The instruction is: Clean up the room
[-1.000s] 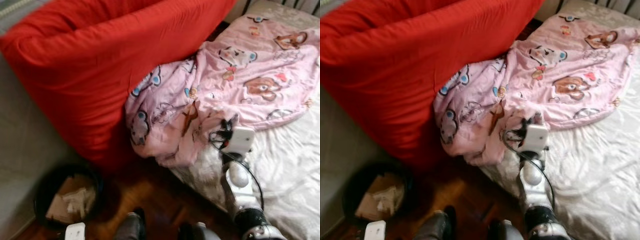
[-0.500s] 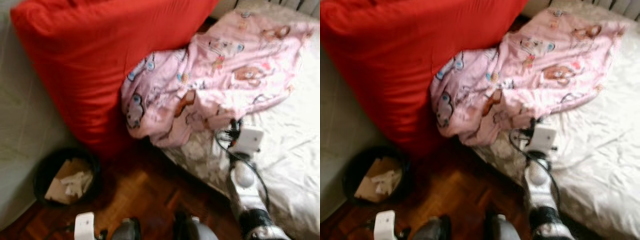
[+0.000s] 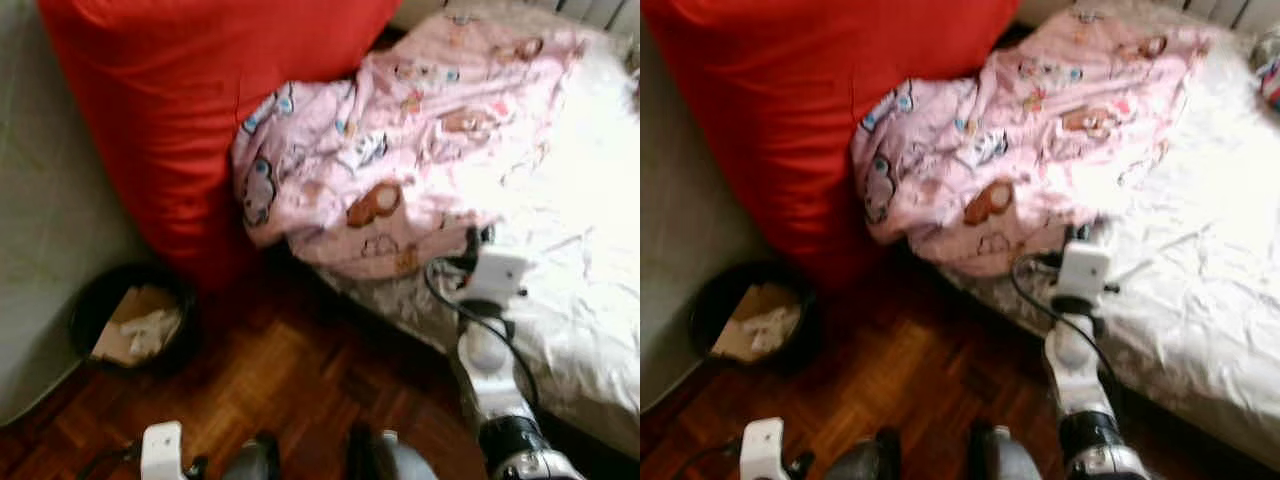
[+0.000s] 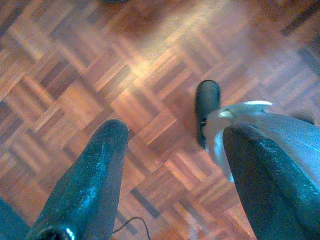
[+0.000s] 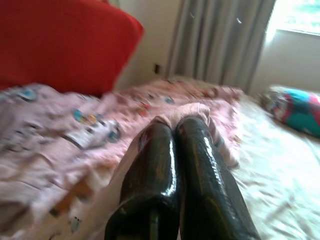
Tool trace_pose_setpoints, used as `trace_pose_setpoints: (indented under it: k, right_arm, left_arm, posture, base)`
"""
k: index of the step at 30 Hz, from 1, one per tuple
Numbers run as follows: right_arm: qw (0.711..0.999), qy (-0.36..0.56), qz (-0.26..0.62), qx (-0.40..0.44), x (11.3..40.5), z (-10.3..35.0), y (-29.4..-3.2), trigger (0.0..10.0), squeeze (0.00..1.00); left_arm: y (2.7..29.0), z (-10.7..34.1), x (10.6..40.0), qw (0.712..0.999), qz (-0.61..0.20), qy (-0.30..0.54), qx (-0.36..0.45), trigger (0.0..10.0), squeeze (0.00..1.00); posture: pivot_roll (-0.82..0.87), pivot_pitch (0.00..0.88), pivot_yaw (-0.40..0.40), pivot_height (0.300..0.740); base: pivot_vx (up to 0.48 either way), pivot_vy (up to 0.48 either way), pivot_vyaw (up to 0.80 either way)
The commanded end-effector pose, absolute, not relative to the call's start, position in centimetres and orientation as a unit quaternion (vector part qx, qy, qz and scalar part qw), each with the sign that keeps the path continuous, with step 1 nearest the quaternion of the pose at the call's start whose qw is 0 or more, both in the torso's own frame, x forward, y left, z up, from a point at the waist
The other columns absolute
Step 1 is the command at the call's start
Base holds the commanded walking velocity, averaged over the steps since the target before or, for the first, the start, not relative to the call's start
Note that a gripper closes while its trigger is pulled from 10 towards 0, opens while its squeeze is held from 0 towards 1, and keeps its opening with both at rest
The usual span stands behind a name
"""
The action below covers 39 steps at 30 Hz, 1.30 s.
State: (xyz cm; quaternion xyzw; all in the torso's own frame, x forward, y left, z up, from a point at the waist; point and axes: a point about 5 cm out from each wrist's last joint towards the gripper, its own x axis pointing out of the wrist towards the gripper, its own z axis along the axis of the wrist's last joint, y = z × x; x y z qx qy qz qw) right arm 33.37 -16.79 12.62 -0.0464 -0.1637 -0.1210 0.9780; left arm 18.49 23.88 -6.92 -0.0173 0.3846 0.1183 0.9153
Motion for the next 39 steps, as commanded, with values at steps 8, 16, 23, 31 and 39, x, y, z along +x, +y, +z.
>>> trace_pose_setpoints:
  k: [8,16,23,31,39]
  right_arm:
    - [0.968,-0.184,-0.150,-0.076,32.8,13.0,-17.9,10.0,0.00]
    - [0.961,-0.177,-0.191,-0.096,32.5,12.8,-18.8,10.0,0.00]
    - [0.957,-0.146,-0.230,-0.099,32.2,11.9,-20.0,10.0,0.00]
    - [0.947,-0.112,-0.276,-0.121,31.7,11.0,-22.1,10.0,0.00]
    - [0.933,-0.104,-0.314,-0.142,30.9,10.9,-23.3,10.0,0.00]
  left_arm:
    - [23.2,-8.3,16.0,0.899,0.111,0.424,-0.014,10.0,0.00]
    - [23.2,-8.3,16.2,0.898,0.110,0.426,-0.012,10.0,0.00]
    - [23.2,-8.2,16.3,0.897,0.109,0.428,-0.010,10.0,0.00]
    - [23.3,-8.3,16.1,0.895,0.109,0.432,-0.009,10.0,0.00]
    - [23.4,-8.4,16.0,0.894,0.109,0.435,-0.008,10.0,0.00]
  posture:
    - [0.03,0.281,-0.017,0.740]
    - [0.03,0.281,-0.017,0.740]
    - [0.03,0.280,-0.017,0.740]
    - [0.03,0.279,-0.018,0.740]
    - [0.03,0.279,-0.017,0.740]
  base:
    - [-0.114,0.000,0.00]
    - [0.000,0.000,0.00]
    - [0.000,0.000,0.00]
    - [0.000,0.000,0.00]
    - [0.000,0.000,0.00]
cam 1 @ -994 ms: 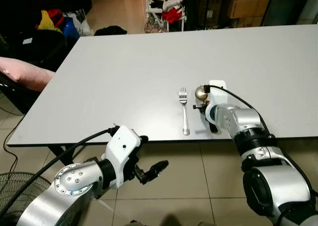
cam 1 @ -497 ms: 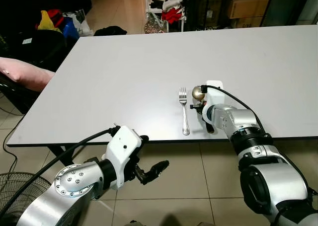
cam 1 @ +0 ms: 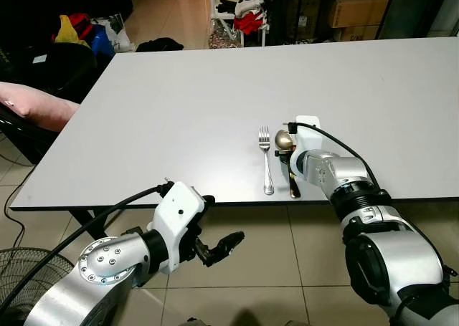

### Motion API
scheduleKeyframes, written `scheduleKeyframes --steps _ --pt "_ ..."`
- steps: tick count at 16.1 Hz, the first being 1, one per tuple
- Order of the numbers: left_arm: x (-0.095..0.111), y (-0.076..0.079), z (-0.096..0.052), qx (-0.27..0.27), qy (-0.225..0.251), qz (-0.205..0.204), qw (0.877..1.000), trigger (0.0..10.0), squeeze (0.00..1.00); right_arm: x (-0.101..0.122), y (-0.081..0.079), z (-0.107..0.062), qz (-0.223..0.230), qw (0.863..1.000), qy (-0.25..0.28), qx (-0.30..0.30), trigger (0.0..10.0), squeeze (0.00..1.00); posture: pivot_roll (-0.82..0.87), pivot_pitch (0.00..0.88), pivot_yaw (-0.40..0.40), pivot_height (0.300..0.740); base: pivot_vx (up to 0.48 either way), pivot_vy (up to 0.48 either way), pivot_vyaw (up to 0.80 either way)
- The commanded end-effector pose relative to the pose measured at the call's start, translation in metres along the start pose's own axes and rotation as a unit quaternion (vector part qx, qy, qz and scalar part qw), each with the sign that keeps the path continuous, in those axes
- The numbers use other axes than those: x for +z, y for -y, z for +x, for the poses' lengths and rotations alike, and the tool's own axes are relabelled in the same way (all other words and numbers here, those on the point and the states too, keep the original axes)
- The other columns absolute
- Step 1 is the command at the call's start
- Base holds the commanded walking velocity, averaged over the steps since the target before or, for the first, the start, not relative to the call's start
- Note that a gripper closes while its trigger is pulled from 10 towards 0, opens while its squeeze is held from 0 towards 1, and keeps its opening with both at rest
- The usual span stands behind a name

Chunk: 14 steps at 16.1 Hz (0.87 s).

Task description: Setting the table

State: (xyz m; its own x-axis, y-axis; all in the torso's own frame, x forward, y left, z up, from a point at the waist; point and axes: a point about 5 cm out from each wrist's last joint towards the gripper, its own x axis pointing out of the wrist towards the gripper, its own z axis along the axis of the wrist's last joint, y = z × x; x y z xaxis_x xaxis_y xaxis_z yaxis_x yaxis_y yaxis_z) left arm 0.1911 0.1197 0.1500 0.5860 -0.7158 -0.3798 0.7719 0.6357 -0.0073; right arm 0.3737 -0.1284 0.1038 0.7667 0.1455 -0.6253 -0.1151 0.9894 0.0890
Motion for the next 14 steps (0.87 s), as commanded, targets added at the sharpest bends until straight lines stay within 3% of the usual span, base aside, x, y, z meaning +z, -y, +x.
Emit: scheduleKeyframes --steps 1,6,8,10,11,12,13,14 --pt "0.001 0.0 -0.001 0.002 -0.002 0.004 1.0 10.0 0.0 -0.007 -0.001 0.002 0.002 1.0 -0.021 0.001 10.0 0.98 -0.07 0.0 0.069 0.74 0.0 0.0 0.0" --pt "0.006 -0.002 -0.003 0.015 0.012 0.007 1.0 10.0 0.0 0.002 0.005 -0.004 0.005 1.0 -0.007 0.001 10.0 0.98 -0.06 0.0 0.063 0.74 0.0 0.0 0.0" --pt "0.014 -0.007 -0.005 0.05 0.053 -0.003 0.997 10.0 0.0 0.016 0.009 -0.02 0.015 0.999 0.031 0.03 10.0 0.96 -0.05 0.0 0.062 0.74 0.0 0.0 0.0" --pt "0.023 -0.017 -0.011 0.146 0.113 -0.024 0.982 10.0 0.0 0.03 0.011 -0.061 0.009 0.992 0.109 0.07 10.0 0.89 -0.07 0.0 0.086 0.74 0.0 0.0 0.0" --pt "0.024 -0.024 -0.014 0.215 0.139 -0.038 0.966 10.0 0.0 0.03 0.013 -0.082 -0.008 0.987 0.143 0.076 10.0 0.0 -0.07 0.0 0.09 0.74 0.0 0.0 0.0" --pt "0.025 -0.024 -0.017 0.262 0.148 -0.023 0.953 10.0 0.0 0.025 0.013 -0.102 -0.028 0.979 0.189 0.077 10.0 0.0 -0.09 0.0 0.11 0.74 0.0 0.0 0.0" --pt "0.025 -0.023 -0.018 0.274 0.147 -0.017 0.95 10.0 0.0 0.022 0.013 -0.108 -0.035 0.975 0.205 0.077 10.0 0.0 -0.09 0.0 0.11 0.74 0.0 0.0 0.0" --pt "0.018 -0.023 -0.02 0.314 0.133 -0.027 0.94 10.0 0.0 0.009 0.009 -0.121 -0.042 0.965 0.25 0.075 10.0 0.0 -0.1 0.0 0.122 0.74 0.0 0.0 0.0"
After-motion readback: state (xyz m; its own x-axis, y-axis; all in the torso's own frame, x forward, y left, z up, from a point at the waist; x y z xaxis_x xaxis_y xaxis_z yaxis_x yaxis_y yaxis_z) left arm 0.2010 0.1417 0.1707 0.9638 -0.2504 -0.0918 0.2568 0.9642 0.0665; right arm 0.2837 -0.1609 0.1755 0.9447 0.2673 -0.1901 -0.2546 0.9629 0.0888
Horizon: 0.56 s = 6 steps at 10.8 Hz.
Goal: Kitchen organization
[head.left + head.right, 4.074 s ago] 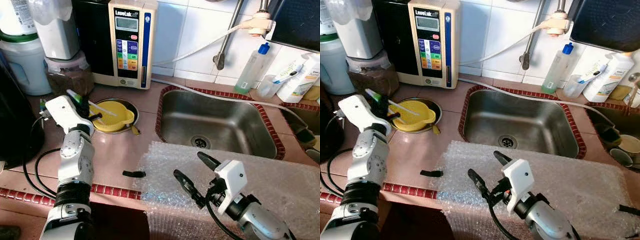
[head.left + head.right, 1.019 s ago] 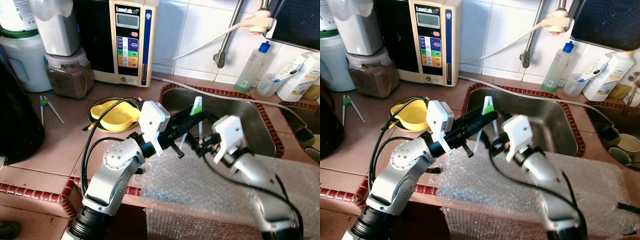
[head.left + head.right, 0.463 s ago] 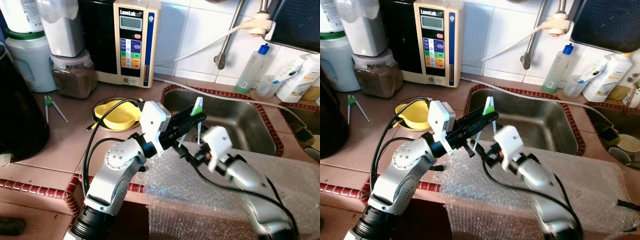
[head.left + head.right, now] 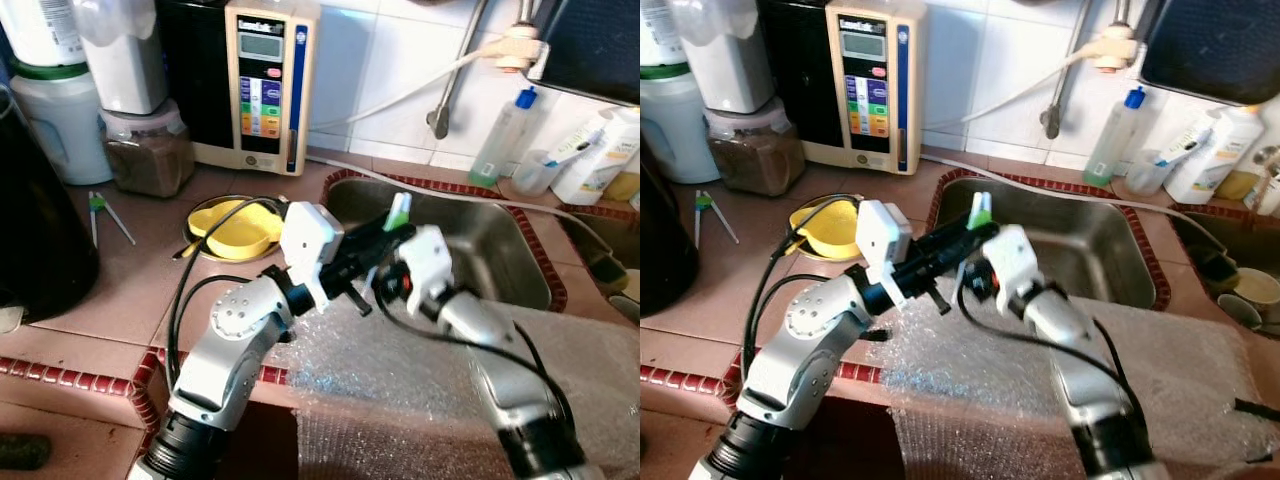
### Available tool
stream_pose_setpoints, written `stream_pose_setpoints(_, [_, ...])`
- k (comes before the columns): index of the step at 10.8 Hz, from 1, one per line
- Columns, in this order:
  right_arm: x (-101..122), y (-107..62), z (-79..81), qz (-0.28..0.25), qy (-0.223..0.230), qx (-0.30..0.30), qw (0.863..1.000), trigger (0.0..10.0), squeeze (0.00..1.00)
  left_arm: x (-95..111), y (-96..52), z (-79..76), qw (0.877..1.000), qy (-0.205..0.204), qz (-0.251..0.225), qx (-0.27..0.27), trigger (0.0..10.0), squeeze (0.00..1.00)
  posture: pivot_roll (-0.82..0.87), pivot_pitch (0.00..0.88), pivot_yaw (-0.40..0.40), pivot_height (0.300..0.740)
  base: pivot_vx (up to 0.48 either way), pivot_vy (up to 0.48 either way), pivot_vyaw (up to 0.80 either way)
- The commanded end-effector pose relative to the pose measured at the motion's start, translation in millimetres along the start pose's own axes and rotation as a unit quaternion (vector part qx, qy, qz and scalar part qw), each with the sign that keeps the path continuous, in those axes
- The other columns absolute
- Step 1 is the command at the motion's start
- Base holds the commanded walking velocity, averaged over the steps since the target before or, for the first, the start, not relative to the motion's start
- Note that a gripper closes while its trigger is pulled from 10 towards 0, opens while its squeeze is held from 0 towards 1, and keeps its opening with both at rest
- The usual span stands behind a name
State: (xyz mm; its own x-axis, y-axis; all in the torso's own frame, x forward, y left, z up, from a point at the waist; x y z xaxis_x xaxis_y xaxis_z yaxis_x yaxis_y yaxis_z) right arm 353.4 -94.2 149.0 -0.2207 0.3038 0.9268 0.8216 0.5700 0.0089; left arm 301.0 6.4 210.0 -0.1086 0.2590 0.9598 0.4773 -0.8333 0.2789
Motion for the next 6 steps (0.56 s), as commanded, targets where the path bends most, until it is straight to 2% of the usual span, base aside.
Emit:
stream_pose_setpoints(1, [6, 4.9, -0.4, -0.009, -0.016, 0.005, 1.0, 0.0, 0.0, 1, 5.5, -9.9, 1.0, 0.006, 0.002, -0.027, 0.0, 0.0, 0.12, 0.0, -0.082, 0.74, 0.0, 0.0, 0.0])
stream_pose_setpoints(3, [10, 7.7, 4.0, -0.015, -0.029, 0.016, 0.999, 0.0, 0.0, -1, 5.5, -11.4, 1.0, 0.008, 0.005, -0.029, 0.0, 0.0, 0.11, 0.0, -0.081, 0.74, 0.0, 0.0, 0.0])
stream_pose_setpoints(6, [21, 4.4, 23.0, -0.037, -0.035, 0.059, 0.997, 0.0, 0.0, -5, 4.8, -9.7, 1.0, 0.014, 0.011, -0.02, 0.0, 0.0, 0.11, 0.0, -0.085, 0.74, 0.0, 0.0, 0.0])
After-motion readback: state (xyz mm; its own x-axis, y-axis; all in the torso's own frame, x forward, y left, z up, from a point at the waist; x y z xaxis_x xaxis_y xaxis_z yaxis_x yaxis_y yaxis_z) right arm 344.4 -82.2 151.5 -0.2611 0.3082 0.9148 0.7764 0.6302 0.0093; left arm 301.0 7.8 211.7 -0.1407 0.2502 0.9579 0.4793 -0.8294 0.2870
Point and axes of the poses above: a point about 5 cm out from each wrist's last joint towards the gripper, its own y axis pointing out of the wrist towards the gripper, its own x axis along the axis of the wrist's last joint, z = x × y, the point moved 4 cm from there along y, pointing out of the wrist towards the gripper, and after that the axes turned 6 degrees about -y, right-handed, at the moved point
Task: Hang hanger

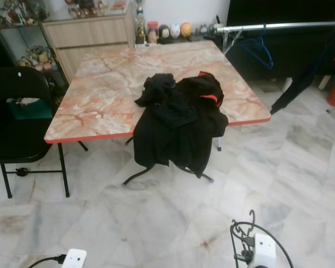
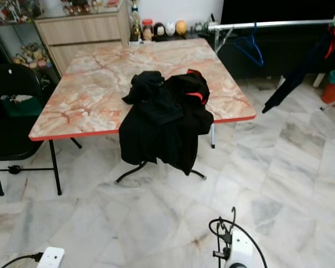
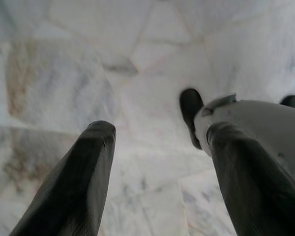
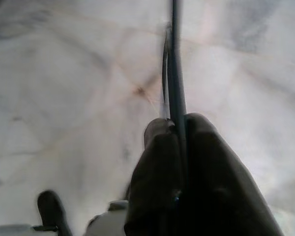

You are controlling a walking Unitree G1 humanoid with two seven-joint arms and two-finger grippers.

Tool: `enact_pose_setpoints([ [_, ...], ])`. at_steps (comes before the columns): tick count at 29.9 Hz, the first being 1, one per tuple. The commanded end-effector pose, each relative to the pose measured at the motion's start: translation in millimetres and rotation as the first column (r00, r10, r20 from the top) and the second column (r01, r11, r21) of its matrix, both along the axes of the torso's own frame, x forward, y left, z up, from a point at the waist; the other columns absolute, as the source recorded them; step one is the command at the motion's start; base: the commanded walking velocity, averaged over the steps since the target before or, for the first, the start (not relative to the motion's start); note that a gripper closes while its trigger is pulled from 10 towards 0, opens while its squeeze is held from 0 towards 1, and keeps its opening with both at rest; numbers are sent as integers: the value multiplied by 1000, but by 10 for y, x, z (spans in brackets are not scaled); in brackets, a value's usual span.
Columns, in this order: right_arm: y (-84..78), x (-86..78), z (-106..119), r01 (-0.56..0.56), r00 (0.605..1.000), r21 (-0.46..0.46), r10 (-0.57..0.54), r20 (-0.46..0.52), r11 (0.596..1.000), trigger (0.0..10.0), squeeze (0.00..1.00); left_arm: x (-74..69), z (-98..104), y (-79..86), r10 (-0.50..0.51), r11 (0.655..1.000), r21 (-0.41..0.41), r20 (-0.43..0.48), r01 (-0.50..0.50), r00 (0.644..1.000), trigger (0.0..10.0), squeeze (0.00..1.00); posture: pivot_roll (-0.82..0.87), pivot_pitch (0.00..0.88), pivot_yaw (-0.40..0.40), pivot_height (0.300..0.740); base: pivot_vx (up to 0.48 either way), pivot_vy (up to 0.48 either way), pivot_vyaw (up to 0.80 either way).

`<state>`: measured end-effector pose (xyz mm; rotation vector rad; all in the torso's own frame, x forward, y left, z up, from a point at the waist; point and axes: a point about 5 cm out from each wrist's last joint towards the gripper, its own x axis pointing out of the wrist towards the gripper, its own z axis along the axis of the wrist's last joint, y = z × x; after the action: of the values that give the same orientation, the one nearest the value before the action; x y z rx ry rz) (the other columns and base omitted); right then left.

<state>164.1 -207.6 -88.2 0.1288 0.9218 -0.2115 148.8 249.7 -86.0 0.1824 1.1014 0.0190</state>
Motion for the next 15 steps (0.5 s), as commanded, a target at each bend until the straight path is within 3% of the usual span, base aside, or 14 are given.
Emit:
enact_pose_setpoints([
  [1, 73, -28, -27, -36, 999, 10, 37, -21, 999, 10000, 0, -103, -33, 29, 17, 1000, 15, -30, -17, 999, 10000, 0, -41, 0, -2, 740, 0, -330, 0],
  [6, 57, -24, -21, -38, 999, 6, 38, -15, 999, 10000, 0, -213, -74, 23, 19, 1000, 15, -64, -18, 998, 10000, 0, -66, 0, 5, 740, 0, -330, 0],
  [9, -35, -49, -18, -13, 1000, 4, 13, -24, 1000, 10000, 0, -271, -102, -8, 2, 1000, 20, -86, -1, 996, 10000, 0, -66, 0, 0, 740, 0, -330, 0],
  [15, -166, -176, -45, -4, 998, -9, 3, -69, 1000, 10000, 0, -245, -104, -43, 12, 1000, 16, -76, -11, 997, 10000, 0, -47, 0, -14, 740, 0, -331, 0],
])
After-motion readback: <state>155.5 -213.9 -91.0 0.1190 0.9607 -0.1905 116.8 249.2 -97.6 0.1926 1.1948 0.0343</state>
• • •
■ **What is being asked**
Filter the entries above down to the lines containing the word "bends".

■ **Answer box**
Motion for the next 14 steps (0.87 s), as commanded, targets added at the sharpest bends until straight lines stay within 3% of the usual span, base aside, x, y, z meaning +z, -y, +x.
Motion for the next 6 steps (0.56 s), as commanded, targets where the path bends most, until it is straight to 2% of the usual span, base aside.

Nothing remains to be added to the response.